Mais d’autres voient dans cette affaire un visage toujours plus intolérant d’une laïcité qui se veut ignorante de l’existence même de toute religion. René Chiche, professeur agrégé de philosophie et auteur du livre La désinstruction nationale, présent lors de la conférence du 26 février, s’insurge: «Nous avons un sérieux problème avec la culture, l’identité française, la langue et la pensée tout court. L’inculture des élèves en termes de langue, de littérature et d’histoire est colossale. Au début de cette année, des professeurs de philosophie ont demandé qu’on enlève des programmes "l’idée de Dieu". Mais on ne peut rien comprendre à notre civilisation si on n’en comprend pas la racine religieuse.»
Pour Matthieu Faucher lui-même, ses «adversaires» sont convaincus que «la religion est intrinsèquement mauvaise pour l’homme» et que pour l’éradiquer de la société, il faut faire disparaître 1500 ans de culture française judéo-chrétienne. Il témoigne: «Nous sommes en 2020 après Jésus-Christ. Quand mes élèves me demandent ce que veut dire l’expression "après Jésus-Christ", pour éviter une nouvelle sanction, je leur réponds: "Demande à tes parents". »
Une situation qui fait craindre un renforcement des fondamentalismes religieux dans la société française, favorisé par cette laïcité d’évitement. Pour René Nouailhat, «l’ignorance des faits religieux favorise les impostures de ceux qui transforment en fondamentalisme ce qui est fondamental pour eux. C’est le cas aussi pour la laïcité. Nous assistons à une démission républicaine et à un retour d’une laïcité d’ignorance qui favorise les charlatanismes. Nous devenons étrangers à nous-mêmes.»
Selon Matthieu Faucher, éviter d’aborder les questions religieuses à l’école fait le lit des intégrismes religieux, puisque leur parole radicale n’est pas contrebalancée par une présentation plus distanciée des mêmes textes et sources.
Dans le comité de soutien qui s’est formé autour de Matthieu Faucher, on compte plusieurs protestants, scandalisés par la situation. Henri Allaigre, retraité, a été pasteur de l’Église réformée de France.

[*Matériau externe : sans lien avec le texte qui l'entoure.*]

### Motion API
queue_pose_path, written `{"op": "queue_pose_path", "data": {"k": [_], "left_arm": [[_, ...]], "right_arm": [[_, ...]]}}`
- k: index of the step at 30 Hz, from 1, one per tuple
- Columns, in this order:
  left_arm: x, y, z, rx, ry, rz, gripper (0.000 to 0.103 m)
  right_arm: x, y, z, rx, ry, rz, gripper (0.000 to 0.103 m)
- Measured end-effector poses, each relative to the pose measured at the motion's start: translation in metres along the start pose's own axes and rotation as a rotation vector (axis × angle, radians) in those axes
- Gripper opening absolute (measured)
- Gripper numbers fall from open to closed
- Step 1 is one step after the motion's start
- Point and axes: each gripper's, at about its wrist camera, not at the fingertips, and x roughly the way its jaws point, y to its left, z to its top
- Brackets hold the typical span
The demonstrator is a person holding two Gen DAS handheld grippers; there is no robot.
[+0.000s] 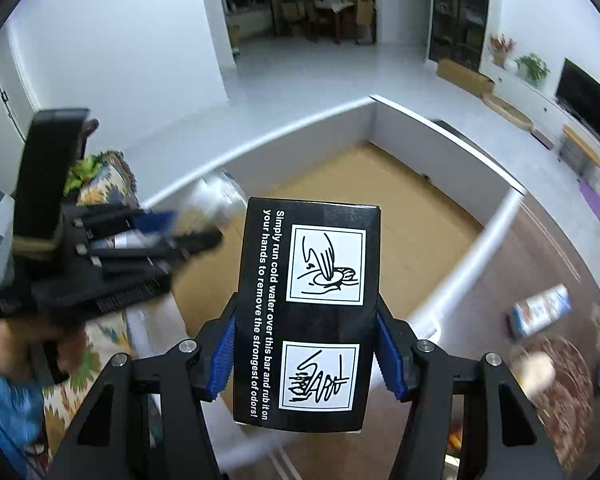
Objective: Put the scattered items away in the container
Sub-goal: 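Lower the swabs and soap box into the cardboard box and open both tools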
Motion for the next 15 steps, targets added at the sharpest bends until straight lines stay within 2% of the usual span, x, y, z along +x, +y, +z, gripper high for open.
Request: {"op": "queue_pose_path", "data": {"k": [6,11,14,15], "left_arm": [[0.039,0.017,-0.005,-0.016,0.065,0.027,0.035],[0.056,0.020,-0.009,-0.018,0.098,0.067,0.035],[0.064,0.020,-0.013,-0.037,0.140,0.065,0.040],[0.066,0.019,-0.015,-0.034,0.148,0.065,0.047]], "right_arm": [[0.063,0.015,-0.005,-0.009,0.067,-0.017,0.060],[0.085,0.024,-0.015,-0.032,0.107,-0.023,0.061],[0.096,0.024,-0.022,-0.048,0.145,-0.039,0.062],[0.095,0.021,-0.026,-0.053,0.145,-0.045,0.064]]}}
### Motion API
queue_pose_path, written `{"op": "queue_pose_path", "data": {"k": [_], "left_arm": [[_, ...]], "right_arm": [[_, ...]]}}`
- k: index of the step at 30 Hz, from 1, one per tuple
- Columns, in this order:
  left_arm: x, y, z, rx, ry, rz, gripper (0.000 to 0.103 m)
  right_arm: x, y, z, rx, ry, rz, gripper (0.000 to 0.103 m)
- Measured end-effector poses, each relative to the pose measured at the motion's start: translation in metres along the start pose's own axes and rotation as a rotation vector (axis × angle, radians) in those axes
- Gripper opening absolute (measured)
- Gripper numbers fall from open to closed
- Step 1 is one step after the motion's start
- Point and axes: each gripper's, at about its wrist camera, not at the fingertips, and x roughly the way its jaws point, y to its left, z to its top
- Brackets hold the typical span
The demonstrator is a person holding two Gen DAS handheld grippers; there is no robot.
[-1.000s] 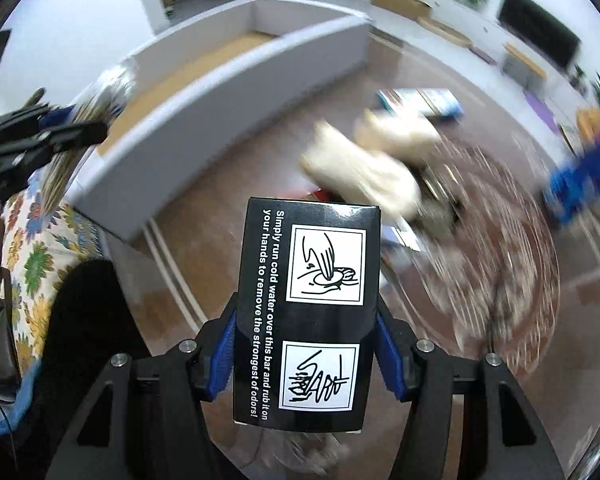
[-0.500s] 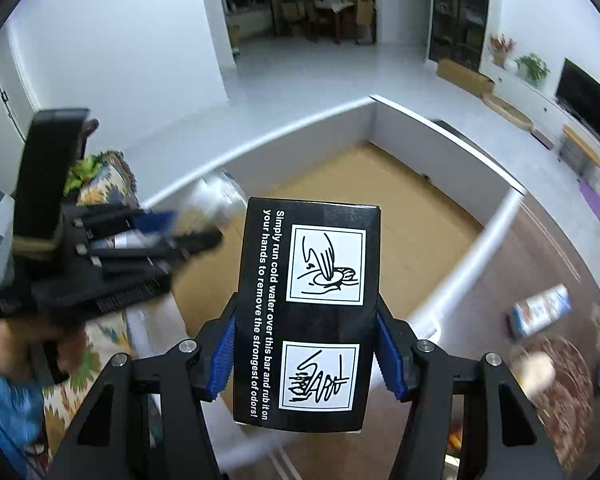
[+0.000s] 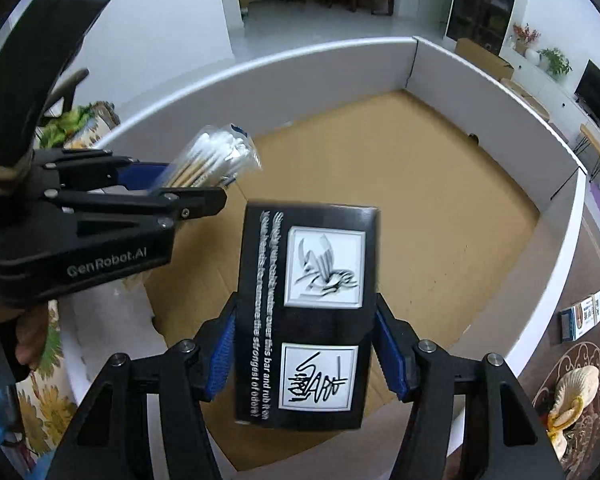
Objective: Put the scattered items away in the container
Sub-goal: 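Lower the swabs and soap box into the cardboard box and open both tools, then withdraw both tools back over the table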
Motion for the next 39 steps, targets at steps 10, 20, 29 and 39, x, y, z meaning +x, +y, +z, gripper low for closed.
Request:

Révolté par la méthode de la lettre anonyme, il y voit «une manifestation outrancière et excessive d’une laïcité dogmatique qui a les mêmes travers que ceux qu’elle reproche à la religion». Dans cette affaire, «la laïcité est une religion inversée qui considère la religion comme pestiférée». Il est rejoint par Jean Gaspar, protestant alsacien, prédicateur laïc, responsable d’un établissement scolaire à la retraite. Quand il était en activité, il avait organisé une exposition sur la Bible dans l’enceinte même de son collège, où étaient scolarisés environ 20% de Turcs, sans que cela ne pose problème. «Ça fait partie de la culture générale», plaide-t-il.
Comment expliquer cette évolution vers une laïcité si intransigeante? «En France, il y a longtemps eu une forte puissance de l’Église catholique, qui a provoqué une réaction extrême, aboutissant aujourd’hui à une véritable inculture.» Pour Jean Gaspar, la laïcité montre le visage d’un «catholicisme en miroir». Pourtant Henri Allaigre insiste: «Depuis Vatican II, le catholicisme n’est plus conquérant.» Mais l’hostilité à son égard persiste, et aboutit aujourd’hui au rejet de «l’idée même que nous sommes issus d’une culture judéo-chrétienne». Une véritable «obsession» dont Matthieu Faucher fait les frais.